En 1082, Venise se voit octroyer la Bulle d’Or, qui consiste en une liste de privilèges commerciaux, dont la concession d’un quartier de Constantinople, ce qui aura un impact immense dans le développement commercial de la Sérénissime. Tout en participant aux croisades, sans forcément en tirer de gros avantages, Venise crée le tout premier Arsenal, et finit par armer une flotte qui assiège Jérusalem et montre le poids de la cité face à l’empereur byzantin ; celui-ci réaffirme la Bulle d’Or qui avait été mise à mal, et remet en avant l’importance du commerce vénitien. Suivent de nombreux rebondissements, qui donnent plus ou moins de pouvoirs aux doges, pour finir par une diminution progressive de ceux-ci : la gestion des affaires publiques exclue les autorités ecclésiastiques, le Conseil des sages assiste le doge, avant d’être remplacé par le Grand Conseil, dont un des rôles sera l’élection du doge, alors que le Petit Conseil représentera les six quartiers de la ville et apportera son assistance à l’élu ; puis le Conseil des Quarante viendra à son tour renforcer ce pouvoir collégial.

Pendant ce temps, la ville continue de croitre, tout en restant limitée à la lagune et aux îles, avec très peu de territoires sur la terre ferme. La place Saint-Marc en est le centre, et Dorsoduro, encombré de marais, est aménagé peu à peu, alors qu’ une soixantaine d’églises rassemblent autour d’elles des villages entourés de marécages. Les vignes et les champs disparaissent peu à peu au profit de nouvelles constructions, dont des palais qui sont bâtis en pierre au détriment du bois de jadis. Le premier pont enjambe le Grand Canal en 1175 : c’est le Rialto.

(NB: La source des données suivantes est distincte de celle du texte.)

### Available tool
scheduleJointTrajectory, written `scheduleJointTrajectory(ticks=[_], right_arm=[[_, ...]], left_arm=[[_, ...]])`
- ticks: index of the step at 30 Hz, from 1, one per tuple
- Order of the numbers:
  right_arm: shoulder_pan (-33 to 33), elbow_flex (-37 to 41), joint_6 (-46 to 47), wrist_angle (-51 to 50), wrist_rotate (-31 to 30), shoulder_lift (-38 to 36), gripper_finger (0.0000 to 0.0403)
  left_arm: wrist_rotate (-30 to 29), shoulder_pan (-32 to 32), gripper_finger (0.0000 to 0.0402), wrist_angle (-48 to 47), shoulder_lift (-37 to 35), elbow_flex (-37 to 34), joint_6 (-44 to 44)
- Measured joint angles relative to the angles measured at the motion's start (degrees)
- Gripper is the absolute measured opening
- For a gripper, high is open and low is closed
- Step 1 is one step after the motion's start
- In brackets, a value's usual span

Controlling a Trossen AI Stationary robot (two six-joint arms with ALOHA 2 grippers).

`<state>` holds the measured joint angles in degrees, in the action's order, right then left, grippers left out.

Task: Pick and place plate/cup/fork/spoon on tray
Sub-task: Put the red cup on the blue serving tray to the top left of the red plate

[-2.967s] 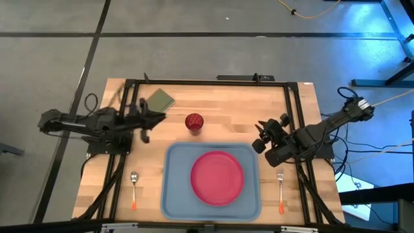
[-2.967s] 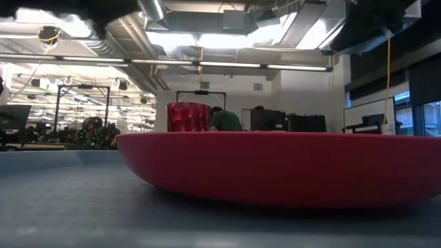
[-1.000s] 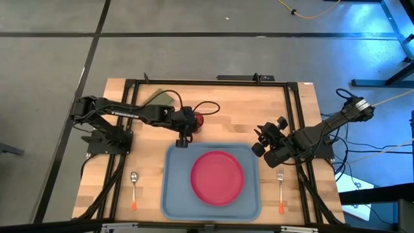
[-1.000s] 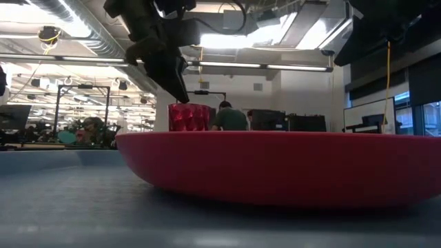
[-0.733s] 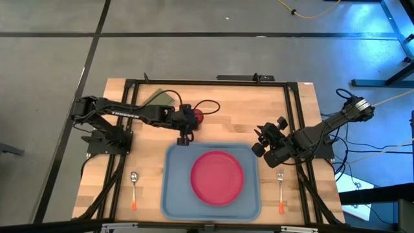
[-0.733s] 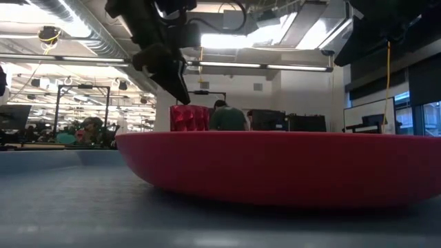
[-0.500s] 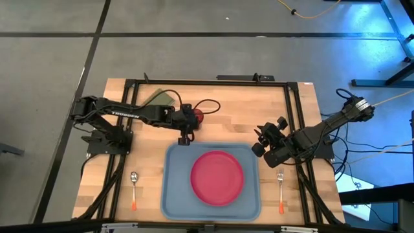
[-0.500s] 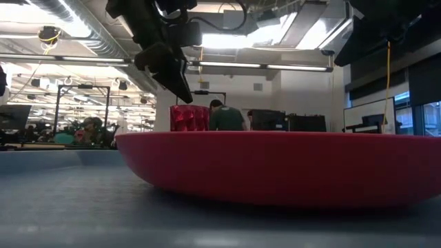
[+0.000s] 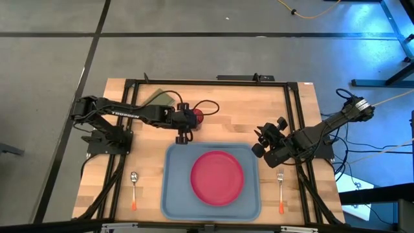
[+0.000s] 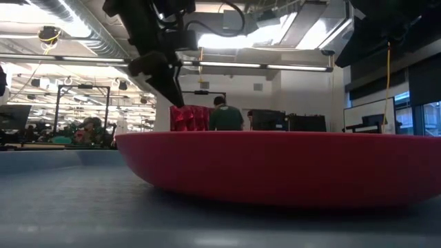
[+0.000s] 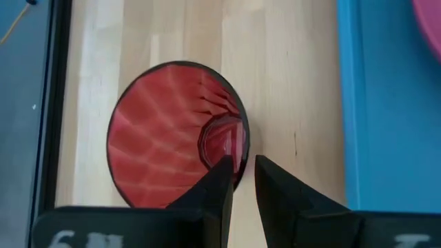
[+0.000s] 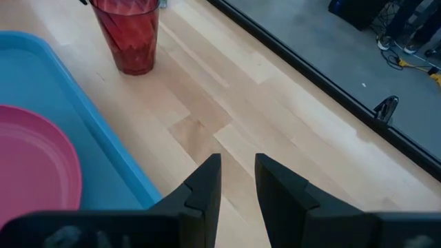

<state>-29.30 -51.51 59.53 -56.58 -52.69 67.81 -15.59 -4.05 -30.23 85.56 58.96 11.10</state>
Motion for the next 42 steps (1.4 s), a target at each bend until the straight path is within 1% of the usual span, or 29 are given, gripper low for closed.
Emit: scheduleJointTrajectory(ticks=[6, 13, 21, 24, 27, 32, 34, 38, 40, 42], right_arm=[[0.0, 0.0, 0.0, 0.0, 0.0, 0.0, 0.0094], [0.0, 0.0, 0.0, 0.0, 0.0, 0.0, 0.0094], [0.0, 0.0, 0.0, 0.0, -0.1, 0.0, 0.0094], [0.0, 0.0, 0.0, 0.0, -0.1, 0.0, 0.0094], [0.0, 0.0, 0.0, 0.0, -0.1, 0.0, 0.0094], [0.0, 0.0, 0.0, 0.1, -0.1, 0.0, 0.0094], [0.0, 0.0, 0.0, 0.1, -0.1, 0.0, 0.0094], [0.0, 0.0, 0.0, 0.1, -0.1, 0.0, 0.0094], [0.0, 0.0, 0.1, 0.2, -0.1, 0.0, 0.0094], [0.0, 0.0, 0.1, 0.3, 0.0, 0.0, 0.0094]], left_arm=[[0.1, 0.0, 0.0054, -1.7, 0.0, 0.0, -0.5], [2.7, 0.0, 0.0054, -1.9, 0.0, 0.0, -0.4], [2.7, -0.4, 0.0054, -1.7, 0.0, 0.0, 0.1], [2.6, -1.1, 0.0054, -1.6, 0.0, 0.0, 1.9], [2.6, -2.0, 0.0049, -1.2, 0.2, 0.0, 3.6], [3.0, -3.1, 0.0028, -0.4, 3.5, 0.0, 4.6], [2.5, -3.1, 0.0013, -0.2, 4.3, 0.0, 4.7], [-0.8, -1.8, 0.0006, -0.4, 4.0, 0.6, 4.6], [-2.0, -0.7, 0.0005, -1.3, 2.7, 2.5, 4.5], [-2.0, 0.5, 0.0005, -2.2, 1.2, 5.6, 3.8]])
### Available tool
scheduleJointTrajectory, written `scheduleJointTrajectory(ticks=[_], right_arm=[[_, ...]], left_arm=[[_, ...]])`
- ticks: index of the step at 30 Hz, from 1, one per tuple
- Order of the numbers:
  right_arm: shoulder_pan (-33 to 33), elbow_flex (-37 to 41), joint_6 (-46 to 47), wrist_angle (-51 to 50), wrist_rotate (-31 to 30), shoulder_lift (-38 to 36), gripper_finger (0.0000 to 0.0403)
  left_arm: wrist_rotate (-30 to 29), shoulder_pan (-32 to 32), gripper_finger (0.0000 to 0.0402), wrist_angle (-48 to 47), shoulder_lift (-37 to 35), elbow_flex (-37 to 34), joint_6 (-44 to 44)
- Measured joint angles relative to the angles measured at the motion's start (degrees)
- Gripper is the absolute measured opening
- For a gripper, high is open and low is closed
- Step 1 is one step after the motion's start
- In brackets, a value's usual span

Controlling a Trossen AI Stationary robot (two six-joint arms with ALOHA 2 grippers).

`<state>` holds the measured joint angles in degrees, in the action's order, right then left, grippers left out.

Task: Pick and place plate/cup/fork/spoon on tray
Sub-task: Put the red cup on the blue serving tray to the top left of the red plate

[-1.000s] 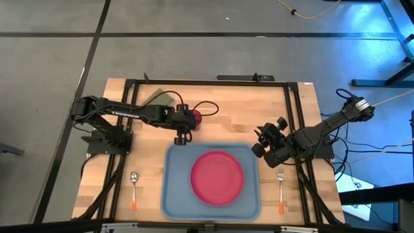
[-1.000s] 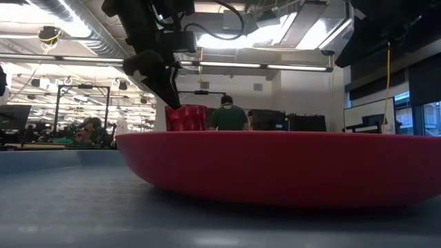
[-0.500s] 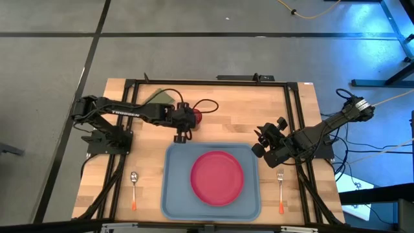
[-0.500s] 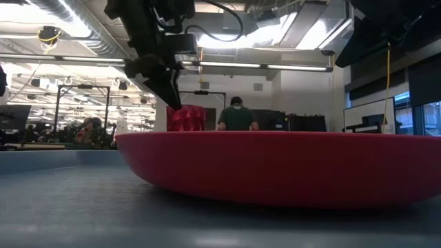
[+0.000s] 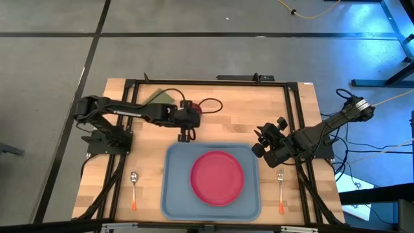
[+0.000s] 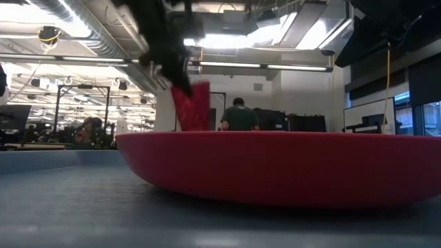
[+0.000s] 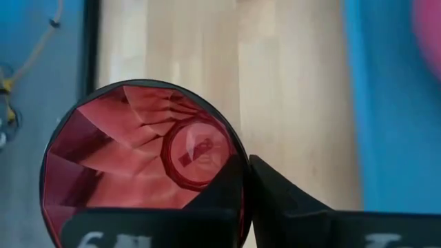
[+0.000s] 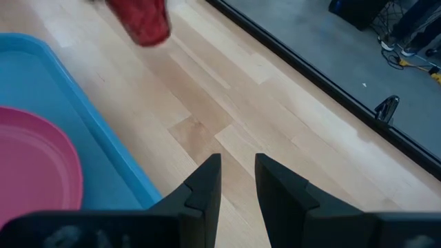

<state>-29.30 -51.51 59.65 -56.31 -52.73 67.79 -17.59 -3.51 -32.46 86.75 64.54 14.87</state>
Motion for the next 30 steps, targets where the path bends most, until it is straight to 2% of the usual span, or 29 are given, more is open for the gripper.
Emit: scheduleJointTrajectory(ticks=[3, 6, 9, 13, 20, 25, 30], right_arm=[[0.0, 0.0, 0.1, 0.0, 0.4, 0.0, 0.0094], [0.0, 0.0, 0.1, 0.1, 1.7, 0.0, 0.0094], [-0.1, 0.0, 0.1, 0.5, 1.8, 0.0, 0.0094], [-0.1, 0.0, 0.1, 1.1, 1.8, 0.0, 0.0094], [-0.1, 0.0, 0.1, 2.5, 1.8, 0.0, 0.0094], [-0.2, 0.0, 0.1, 2.8, 1.8, 0.0, 0.0094], [-0.2, 0.0, 0.1, 3.5, 1.8, 0.0, 0.0094]], left_arm=[[0.2, 2.5, 0.0004, -8.0, -1.3, 5.3, -4.1], [0.8, 5.8, 0.0003, -18.4, -1.7, 11.4, -11.7], [4.4, 10.1, 0.0003, -26.1, -1.7, 14.6, -20.1], [5.1, 17.9, 0.0003, -25.8, -1.7, 14.3, -27.8], [0.7, 28.6, 0.0003, -21.5, -1.6, 8.3, -41.9], [-0.7, 31.8, 0.0003, -12.2, -1.6, 1.4, -46.1], [-0.5, 32.2, 0.0003, -10.6, -1.6, -1.0, -48.9]])
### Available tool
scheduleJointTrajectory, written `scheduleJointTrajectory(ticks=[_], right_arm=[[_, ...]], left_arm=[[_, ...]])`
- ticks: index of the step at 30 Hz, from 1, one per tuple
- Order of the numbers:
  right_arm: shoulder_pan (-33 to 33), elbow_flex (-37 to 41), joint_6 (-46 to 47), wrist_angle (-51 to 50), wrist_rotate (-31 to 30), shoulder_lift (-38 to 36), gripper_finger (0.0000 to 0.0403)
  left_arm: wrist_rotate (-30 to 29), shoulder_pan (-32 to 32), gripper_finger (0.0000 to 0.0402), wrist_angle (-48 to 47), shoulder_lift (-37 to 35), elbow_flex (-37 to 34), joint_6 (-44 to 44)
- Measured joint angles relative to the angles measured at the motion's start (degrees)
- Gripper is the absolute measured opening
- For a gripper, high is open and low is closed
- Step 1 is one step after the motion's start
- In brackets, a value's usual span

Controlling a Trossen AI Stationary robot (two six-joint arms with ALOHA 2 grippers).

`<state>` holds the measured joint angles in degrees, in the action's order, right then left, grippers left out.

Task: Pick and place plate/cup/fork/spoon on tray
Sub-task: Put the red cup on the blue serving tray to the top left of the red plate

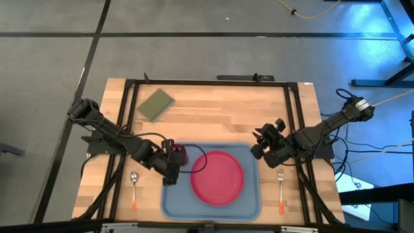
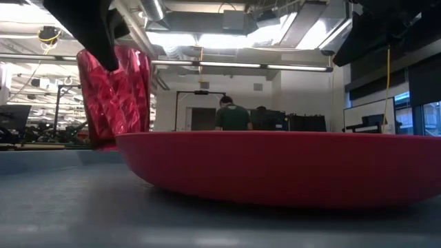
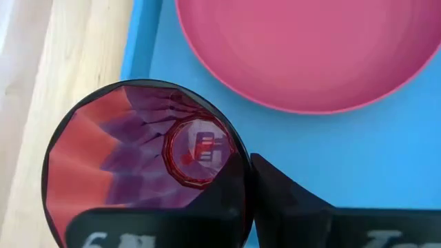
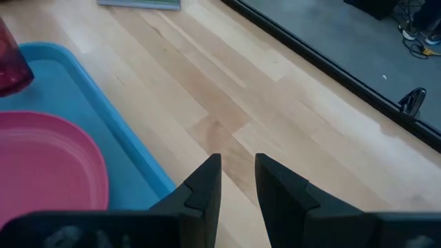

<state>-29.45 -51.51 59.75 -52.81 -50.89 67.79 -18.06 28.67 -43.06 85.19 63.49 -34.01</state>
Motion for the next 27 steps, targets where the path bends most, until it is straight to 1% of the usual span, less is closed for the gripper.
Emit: scheduleJointTrajectory(ticks=[8, 10, 15, 27], right_arm=[[0.0, 0.0, -0.1, 0.4, 0.0, 0.0, 0.0094], [0.0, 0.0, -0.1, 0.4, 0.0, 0.0, 0.0094], [0.0, 0.0, -0.3, 0.4, 0.0, 0.0, 0.0094], [0.0, 0.0, -0.4, 0.3, 0.0, 0.0, 0.0094]], left_arm=[[3.1, 0.0, 0.0003, 1.0, 4.4, -0.2, -0.3], [3.2, 0.1, 0.0008, 1.1, 5.1, -0.1, -0.3], [2.5, -0.4, 0.0023, 0.9, 5.4, 0.1, -0.2], [2.6, -0.8, 0.0029, 0.6, 5.1, 0.8, -0.4]])
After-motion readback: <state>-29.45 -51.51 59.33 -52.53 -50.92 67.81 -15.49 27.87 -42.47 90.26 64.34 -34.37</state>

Autre événement qui contribuera à accroitre la grandeur de Venise, c’est sa participation à la libération de Jérusalem à la demande du pape Innocent III, et pour laquelle le vieux doge Enrico Dandolo fournit flotte et vivres pour les 400 000 hommes de l ‘expédition, ainsi que cinquante galères, en demandant en échange de cette participation le partage en deux parts égales des bénéfices réalisés. Sauf que c’est à Constantinople que les troupes s’arrêtent finalement, et Venise entre alors en possession d’un quart de l’ex-empire byzantin, ouvrant ainsi les portes de l’Orient à ses navires, construits à l’Arsenal, qui est alors le plus vaste chantier naval connu. Ses bateaux sillonnent les mers entre Orient et Europe du Nord, les bénéfices sont réinvestis, et enfin Venise frappe sa propre monnaie en 1284, le ducat d’or, qui perdurera jusqu’en 1797.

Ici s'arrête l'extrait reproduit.